No estudo atual, nanotubos de carbono de parede única, 1-2 nm de diâmetro, foram usados para os canais de condução. Quando uma corrente foi induzida através do nanotubo, segmentos de DNA de fita simples (conhecidos como oligômeros) compostos por 60 ou 120 nucleotídeos, foram atraídos para a abertura do nanotubo e translocados do lado do ânodo do nanotubo para o lado do cátodo de saída, devido à carga negativa transportada pela molécula de DNA. A velocidade de translocação do DNA depende da estrutura do nucleotídeo e do peso molecular da amostra de DNA.
Os nanotubos de carbono foram cultivados em um wafer de silício oxidado. Os resultados indicam que entre os nanotubos formados com sucesso - aqueles totalmente abertos e sem vazamento ao longo de seu comprimento - um aumento acentuado na atividade elétrica é detectado durante o processo de translocação do DNA. Avançar, inverter a polarização dos eletrodos faz com que os picos de corrente desapareçam; restaurar o viés original fez com que os picos reaparecessem.
Lindsay enfatiza que os pulsos de corrente transitória, cada um contendo cerca de 10x7 cargas, representam uma enorme amplificação da carga translocada. Uma técnica conhecida como reação em cadeia da polimerase quantitativa (qPCR) foi usada para verificar se os nanotubos de carbono específicos exibindo esses picos de corrente anormalmente acentuados - cerca de 20 por cento da amostra total, foram, de fato, aqueles por meio dos quais ocorreu a translocação de DNA.

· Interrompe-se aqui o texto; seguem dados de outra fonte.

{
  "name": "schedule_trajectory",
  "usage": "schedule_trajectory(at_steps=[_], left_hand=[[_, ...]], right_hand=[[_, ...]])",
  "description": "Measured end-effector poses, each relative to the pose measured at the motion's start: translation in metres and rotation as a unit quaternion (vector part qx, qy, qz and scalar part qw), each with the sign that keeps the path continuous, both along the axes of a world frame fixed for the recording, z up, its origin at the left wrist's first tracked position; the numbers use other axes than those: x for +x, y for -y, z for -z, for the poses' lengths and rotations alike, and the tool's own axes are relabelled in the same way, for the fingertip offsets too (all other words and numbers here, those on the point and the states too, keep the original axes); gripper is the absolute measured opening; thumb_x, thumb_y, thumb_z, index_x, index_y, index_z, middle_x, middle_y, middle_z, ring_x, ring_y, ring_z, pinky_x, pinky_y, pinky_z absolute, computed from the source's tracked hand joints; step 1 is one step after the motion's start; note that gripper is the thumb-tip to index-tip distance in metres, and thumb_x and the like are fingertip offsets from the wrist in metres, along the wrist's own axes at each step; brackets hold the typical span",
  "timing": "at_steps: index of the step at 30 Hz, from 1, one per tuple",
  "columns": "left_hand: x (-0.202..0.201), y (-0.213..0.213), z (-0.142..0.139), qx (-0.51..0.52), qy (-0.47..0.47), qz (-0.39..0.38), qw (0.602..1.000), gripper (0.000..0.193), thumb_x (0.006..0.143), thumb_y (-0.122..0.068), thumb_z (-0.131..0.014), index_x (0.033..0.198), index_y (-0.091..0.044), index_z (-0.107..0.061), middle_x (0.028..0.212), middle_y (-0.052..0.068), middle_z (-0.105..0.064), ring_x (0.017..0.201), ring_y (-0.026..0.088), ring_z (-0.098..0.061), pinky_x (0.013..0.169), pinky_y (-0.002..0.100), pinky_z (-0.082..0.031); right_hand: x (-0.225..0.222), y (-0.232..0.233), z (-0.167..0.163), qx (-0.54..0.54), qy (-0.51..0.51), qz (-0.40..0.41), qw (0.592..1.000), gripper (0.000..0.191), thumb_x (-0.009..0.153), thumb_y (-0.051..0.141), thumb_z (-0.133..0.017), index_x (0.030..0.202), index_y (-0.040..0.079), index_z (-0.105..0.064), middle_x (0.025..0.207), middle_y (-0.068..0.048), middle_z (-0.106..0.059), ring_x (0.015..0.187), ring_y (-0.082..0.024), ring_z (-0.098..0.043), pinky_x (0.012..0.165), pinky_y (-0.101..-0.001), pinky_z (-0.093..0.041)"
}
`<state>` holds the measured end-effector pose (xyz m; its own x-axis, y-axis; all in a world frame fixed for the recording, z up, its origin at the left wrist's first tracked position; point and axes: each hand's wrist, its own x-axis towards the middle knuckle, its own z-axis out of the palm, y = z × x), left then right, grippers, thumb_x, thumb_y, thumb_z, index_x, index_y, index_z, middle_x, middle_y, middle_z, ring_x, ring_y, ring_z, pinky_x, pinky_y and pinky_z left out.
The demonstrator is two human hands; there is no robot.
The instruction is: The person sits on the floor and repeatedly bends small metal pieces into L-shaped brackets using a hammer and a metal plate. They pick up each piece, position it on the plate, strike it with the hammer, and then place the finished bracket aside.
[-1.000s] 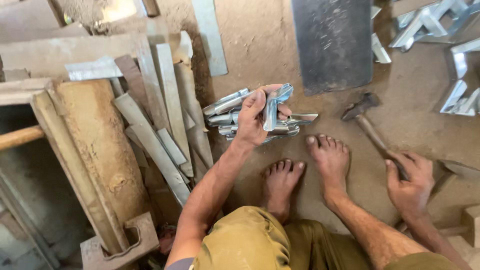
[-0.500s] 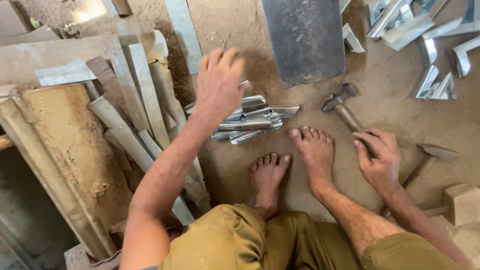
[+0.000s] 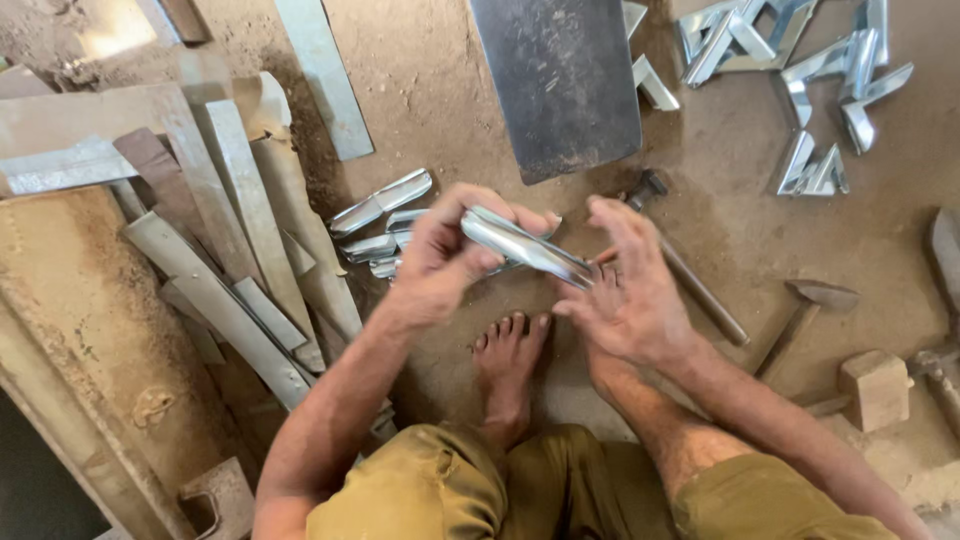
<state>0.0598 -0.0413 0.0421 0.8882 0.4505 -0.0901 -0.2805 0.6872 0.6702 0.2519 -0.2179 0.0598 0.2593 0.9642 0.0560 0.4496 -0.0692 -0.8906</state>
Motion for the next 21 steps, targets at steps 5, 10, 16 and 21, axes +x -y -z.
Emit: schedule_trajectory(at_steps=[5,10,16,21], left_hand=[[0.021,0.042,0.019,-0.148,0.015,-0.044,0.988,0.040,0.102,-0.023,-0.067,0.136,-0.005,-0.054,0.136,0.014,-0.067,0.136,0.026,-0.062,0.115,0.041,-0.053],[0.043,0.067,0.036,-0.143,-0.103,-0.149,0.973,0.025,0.114,-0.019,-0.058,0.123,0.004,-0.061,0.119,0.023,-0.072,0.115,0.033,-0.072,0.104,0.047,-0.059],[0.060,0.068,0.042,-0.144,-0.147,-0.161,0.965,0.022,0.111,-0.019,-0.054,0.115,0.002,-0.058,0.112,0.021,-0.072,0.101,0.029,-0.074,0.090,0.040,-0.063],[0.065,0.068,0.019,0.230,-0.260,-0.113,0.931,0.020,0.109,-0.021,-0.054,0.111,-0.001,-0.056,0.092,0.012,-0.076,0.080,0.021,-0.077,0.070,0.030,-0.063]], right_hand=[[-0.004,-0.014,-0.018,-0.146,0.066,-0.007,0.987,0.042,0.092,0.019,-0.076,0.127,0.000,-0.063,0.111,-0.022,-0.071,0.098,-0.037,-0.072,0.083,-0.0414,-0.058],[-0.007,-0.009,-0.014,-0.136,0.100,-0.006,0.986,0.042,0.089,0.015,-0.074,0.126,-0.002,-0.063,0.103,-0.021,-0.071,0.090,-0.038,-0.071,0.076,-0.0432,-0.057],[-0.009,-0.006,-0.004,-0.140,0.186,-0.036,0.972,0.030,0.090,0.012,-0.073,0.113,-0.006,-0.065,0.080,-0.017,-0.066,0.066,-0.033,-0.066,0.058,-0.0430,-0.052],[-0.007,-0.003,0.000,-0.155,0.177,-0.054,0.970,0.019,0.088,0.014,-0.075,0.087,0.001,-0.062,0.069,-0.015,-0.063,0.060,-0.033,-0.063,0.055,-0.0444,-0.049]])
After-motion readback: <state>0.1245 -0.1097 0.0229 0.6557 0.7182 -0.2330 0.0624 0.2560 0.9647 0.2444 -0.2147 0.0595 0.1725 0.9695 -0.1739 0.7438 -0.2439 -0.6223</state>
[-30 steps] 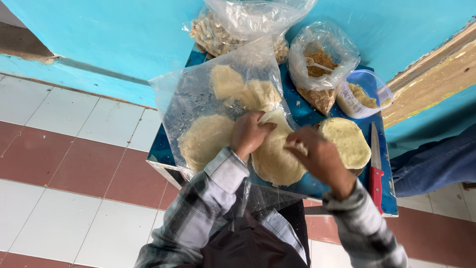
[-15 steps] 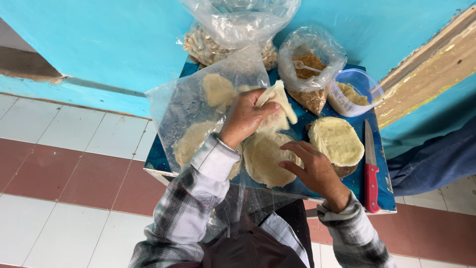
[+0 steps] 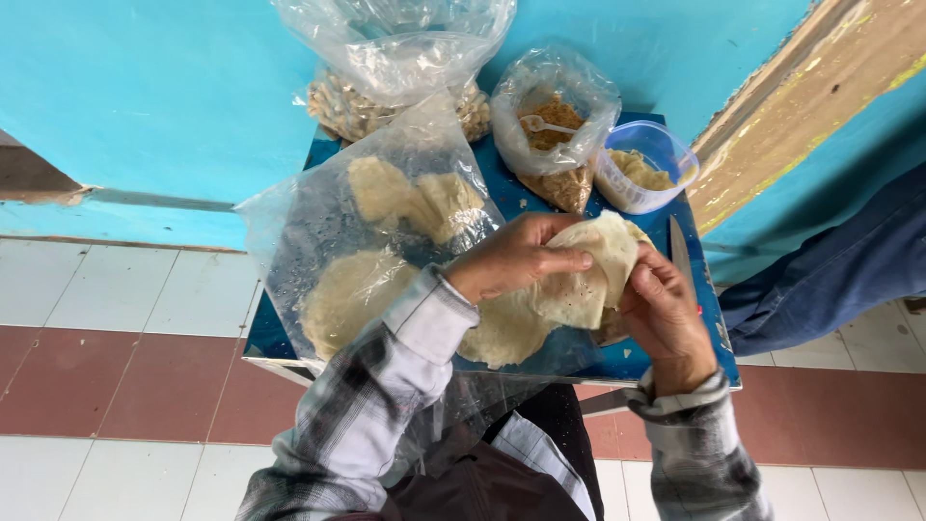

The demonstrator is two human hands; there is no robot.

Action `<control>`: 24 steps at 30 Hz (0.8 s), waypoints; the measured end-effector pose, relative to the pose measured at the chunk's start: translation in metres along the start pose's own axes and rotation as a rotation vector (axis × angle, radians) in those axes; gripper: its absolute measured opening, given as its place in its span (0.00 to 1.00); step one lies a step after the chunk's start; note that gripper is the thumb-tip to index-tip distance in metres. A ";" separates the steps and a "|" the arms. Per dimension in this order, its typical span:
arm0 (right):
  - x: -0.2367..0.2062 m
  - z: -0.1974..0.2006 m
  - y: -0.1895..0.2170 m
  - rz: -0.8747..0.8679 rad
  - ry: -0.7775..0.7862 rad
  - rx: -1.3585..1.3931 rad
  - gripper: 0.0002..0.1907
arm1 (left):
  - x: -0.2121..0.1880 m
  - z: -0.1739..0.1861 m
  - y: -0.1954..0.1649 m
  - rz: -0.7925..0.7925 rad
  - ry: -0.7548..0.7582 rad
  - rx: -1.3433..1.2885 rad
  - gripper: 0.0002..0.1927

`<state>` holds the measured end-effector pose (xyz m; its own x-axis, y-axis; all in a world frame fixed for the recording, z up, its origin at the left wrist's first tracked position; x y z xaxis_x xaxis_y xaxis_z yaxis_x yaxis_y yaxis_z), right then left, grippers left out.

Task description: The person pulls thin sheets of dough by hand from a soft dough mass, stretches each sheet wide, and stacks the finished sheets on a plastic-covered board. Near the end, the person uses a knife to trim and cut the stacked dough sheets on a wooden board.

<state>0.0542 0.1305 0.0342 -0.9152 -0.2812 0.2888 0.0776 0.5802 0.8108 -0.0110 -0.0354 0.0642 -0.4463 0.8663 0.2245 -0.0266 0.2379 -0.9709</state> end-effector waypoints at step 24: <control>0.012 0.075 0.053 -0.095 -0.416 -1.530 0.11 | 0.073 0.026 0.074 0.028 -0.596 0.826 0.05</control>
<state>0.0179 0.2155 0.0428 -0.9595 0.0987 0.2639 0.0888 -0.7830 0.6156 -0.0684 0.0339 0.0064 -0.8234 0.4532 0.3416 -0.5173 -0.3520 -0.7800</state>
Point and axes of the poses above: each hand's wrist, its own x-axis towards the middle knuckle, its own z-axis out of the back of the hand, y = z × x, the point moved 7 cm from there along x, towards the middle knuckle, and after that the axes turned 11 degrees about y, right-handed, at the moved point
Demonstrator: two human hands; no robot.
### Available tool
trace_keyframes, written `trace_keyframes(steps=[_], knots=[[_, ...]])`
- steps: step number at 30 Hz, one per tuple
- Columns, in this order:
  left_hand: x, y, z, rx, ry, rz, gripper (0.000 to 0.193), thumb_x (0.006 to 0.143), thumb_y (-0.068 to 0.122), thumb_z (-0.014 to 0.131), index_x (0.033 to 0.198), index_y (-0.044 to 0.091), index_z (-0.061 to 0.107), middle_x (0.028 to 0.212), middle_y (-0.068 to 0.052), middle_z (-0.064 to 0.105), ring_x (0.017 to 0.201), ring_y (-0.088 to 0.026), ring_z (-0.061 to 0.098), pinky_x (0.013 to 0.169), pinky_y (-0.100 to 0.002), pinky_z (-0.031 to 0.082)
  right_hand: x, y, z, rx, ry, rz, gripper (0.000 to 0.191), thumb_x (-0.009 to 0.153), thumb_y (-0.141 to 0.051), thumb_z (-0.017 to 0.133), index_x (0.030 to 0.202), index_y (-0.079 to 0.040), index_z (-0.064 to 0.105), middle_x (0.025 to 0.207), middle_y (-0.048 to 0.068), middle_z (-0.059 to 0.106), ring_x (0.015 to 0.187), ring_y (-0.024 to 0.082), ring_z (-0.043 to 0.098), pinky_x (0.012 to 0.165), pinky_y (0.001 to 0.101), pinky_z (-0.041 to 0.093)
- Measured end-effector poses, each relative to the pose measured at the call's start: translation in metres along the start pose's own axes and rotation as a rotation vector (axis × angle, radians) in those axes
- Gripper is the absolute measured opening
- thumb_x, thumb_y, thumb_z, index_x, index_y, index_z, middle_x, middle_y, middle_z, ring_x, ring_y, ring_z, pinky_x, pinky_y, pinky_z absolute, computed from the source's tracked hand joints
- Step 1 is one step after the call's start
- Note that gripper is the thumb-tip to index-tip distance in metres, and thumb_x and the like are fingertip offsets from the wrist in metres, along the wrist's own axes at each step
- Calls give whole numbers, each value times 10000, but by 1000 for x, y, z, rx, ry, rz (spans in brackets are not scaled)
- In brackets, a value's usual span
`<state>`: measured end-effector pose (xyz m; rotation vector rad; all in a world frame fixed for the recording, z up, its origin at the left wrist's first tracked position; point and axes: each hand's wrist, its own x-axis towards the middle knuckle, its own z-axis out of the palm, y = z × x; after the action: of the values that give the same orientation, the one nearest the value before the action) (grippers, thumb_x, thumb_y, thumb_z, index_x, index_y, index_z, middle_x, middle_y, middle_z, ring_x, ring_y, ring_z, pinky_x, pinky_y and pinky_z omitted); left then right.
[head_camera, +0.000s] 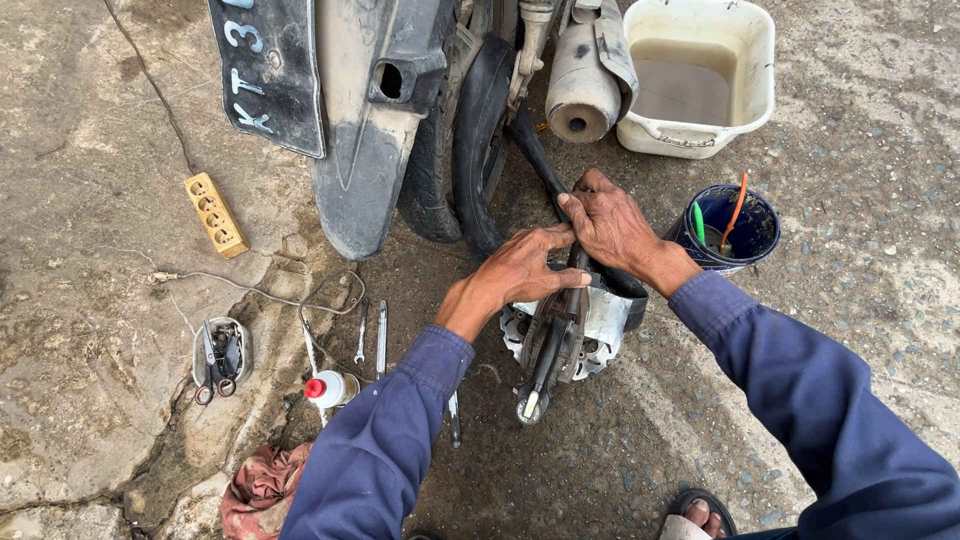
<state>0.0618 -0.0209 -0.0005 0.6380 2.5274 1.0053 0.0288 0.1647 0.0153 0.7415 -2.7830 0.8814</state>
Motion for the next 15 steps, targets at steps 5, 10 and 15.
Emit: trace_keyframes(steps=[5,10,15], knots=[[-1,5,-5,-3,-14,31,864,771,536,772,1444,46,541,1553,-162,476,1457,-347,414,1215,-495,302,0,0,0,3,-6,8,468,1081,-314,454,924,38,721,948,196,567,866,366,609,809,503,500],[-3,7,-7,-14,-15,45,843,774,512,776,1435,40,553,1558,-161,474,1448,-354,426,1208,-497,318,0,0,0,0,-6,0,473,1086,-313,449,916,38,717,935,194,567,873,364,610,812,502,502],[-3,7,-6,-4,-8,39,844,780,511,782,1438,38,545,1555,-164,470,1452,-356,417,1208,-507,303,0,-1,0,2,-5,4,469,1084,-314,448,927,38,716,938,198,566,868,363,608,809,502,503]])
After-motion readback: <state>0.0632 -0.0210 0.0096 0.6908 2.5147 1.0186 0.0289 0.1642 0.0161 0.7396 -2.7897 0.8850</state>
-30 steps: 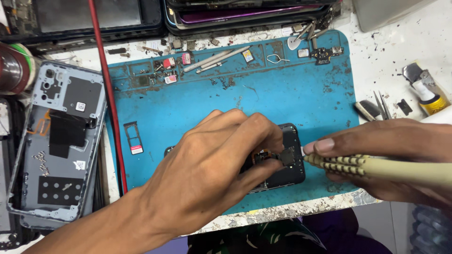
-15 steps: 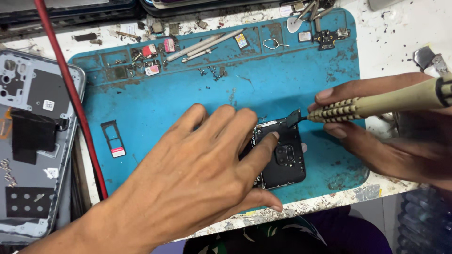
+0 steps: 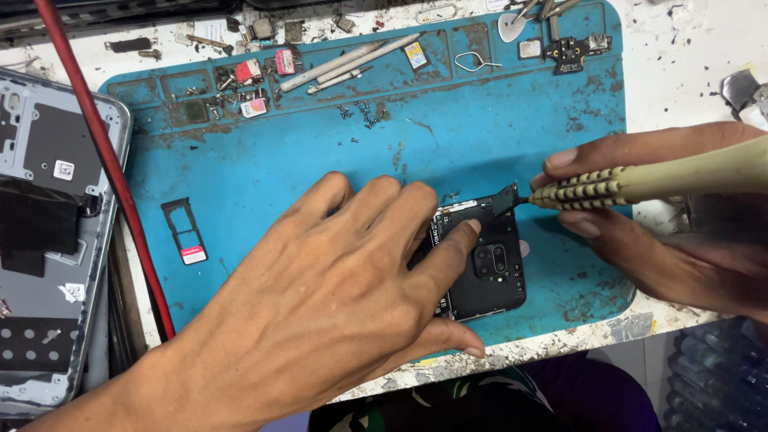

A equipe realizou simulações moleculares para tentar determinar o mecanismo para as correntes iônicas anormalmente grandes detectadas nos nanotubos. A observação das curvas de corrente-tensão registradas em várias concentrações iônicas mostrou que o movimento de íons através de alguns dos tubos é muito incomum, embora compreender o mecanismo preciso pelo qual a translocação de DNA dá origem aos picos de corrente observados exigirá modelagem adicional. No entanto, o sinal elétrico característico de translocação de DNA através de tubos com alta condutância iônica pode fornecer um refinamento adicional nos esforços em curso para aplicar a tecnologia de nanopore para sequenciamento rápido de DNA.
Fundamental para o sucesso do sequenciamento rápido através dos nanoporos é o controle preciso da translocação do DNA. A esperança é que a leitura genética possa ser significativamente acelerada, enquanto ainda dá tempo suficiente para as bases de DNA serem identificadas por traços de corrente elétrica. Os nanotubos de carbono fornecem uma alternativa atraente, tornando o controle das características dos nanoporos mais fácil e confiável.
Se o processo pode ser aperfeiçoado, Lindsay enfatiza, O sequenciamento de DNA pode ser realizado milhares de vezes mais rápido do que através dos métodos existentes, por uma fração do custo. Realizar o objetivo de um genoma de um paciente para a medicina personalizada forneceria informações diagnósticas essenciais e ajudaria a criar tratamentos individualizados para uma ampla gama de doenças.